Si ces annonces semblent se situer en contrepoint de la politique fiscale de ces sept dernières années, notons que ces deux impôts sont officiellement identifiés comme «exceptionnels et temporaires» par le PLF 2025, et devraient disparaître d’ici 2027-2028.
Une troisième source de recettes est prévue dans la loi de financement de la Sécurité sociale (LFSS) : la diminution des cotisations patronales sur les bas salaires, notamment ceux des apprenti.es. À la clé, 1.6 milliards supplémentaires… Et un risque de cercle vicieux, dans lequel les employé.es restent piégés dans des rémunérations faibles au profit de charges allégées pour leur patron. La précarisation des bas salaires s’inscrit dans un projet plus large de désaffection du budget envers les populations fragiles, qui trouve son acmé dans la cure de 40 milliards du volet “dépenses”.
Le social comme éternelle variable d’ajustement
Parmi les secteurs les plus affectés par ce PLF 2025, on retrouve l’Aide Publique au Développement, qui perd 2.1 milliards, soit 37% de ses ressources. C’est une chute historique, plongeant les acteurs de la solidarité internationale dans une situation d’extrême tension, au moment même où les USA retirent les financements de l’USAID. Sur ce sujet en particulier, je vous renvoie vers l'excellente analyse de CoordinationSud.
Un autre poste d’économie majeure du PLF est l'Écologie, qui perd également 2.1 milliards, signale le média Reporterre.
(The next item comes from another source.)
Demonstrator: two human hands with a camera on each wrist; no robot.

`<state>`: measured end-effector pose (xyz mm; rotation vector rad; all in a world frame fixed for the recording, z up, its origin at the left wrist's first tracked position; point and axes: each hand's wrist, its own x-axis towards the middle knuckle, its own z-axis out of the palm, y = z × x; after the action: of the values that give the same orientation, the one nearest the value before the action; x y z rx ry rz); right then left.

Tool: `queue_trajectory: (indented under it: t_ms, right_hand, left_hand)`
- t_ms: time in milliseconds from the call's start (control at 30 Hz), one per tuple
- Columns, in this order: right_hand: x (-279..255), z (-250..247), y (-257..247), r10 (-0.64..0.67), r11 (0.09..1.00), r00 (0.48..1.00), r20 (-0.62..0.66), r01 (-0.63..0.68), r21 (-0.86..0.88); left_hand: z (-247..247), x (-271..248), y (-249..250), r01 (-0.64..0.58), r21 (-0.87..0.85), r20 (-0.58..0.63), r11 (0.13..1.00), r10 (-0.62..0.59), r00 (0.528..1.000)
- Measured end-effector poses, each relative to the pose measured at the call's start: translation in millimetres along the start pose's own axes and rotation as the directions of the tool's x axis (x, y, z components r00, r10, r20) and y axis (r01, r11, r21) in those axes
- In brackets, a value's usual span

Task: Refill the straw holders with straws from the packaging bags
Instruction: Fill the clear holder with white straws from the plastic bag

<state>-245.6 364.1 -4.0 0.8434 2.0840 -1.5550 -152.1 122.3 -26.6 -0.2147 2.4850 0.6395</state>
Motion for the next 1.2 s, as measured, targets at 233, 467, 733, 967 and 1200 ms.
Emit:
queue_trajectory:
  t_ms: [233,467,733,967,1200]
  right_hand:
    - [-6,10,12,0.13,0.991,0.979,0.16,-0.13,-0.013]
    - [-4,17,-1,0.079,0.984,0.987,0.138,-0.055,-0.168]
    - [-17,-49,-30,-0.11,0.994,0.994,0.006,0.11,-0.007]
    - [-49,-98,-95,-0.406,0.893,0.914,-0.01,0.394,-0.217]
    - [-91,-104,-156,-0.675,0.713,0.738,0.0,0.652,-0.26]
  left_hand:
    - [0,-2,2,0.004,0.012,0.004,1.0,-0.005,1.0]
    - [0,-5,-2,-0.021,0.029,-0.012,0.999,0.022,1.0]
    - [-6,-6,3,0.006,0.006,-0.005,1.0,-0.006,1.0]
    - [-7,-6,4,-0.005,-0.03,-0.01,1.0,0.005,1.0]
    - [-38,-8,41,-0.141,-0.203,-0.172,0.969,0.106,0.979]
Il s’agit d’une amputation majeure pour l’activité de l’ESS «très mobilisée dans les filières dites « d’avenir », qui sont en première ligne dans la perspective d’une transition écologique», rappelait la députée LFI Alma Dufour lors de son exposé en vue d’amender le PLF 2025.
La mission Travail Emploi se voit affectée d’une baisse de 3.9 milliards, soit une réduction de 16.8%. À ce titre, l’UDES2 s’inquiète « du risque d’un choc social et d’une crise économique d’ampleur à partir du second semestre 2025 et du premier semestre 2026.» Parmi les dispositifs touchés, le syndicat cite la fin des emplois francs, une forte diminution des crédits alloués aux Parcours emploi compétences (Pec), particulièrement présents dans l’ESS, une baisse significative des contrats aidés, l'abandon de 5 000 postes d’adultes-relais.
Tandis que le premier rapport demandait 5 milliards aux collectivités locales, la pression des élus avait contraint le Sénat à ramener ce montant à 2 milliards. Pourtant, d’après l’Agence France Locale et Intercommunalités.fr, la version définitive du PLF maintient une facture autour de 5.5 milliards pour les collectivités - la Banque des Territoires allant même jusqu’à projeter plus de 7 milliards de coupes. Soit 14% des 60 milliards d’euros d'économie prévus par le PLF 2025, et 20% de l’effort structurel total.
Une grande partie des structures de l’ESS étant dépendante de ces dotations, ce nouveau budget menace l’existence même de nombreux acteurs et services partenaires de l’action sociale, de l’insertion et de la vie associative à destination des populations les plus fragiles.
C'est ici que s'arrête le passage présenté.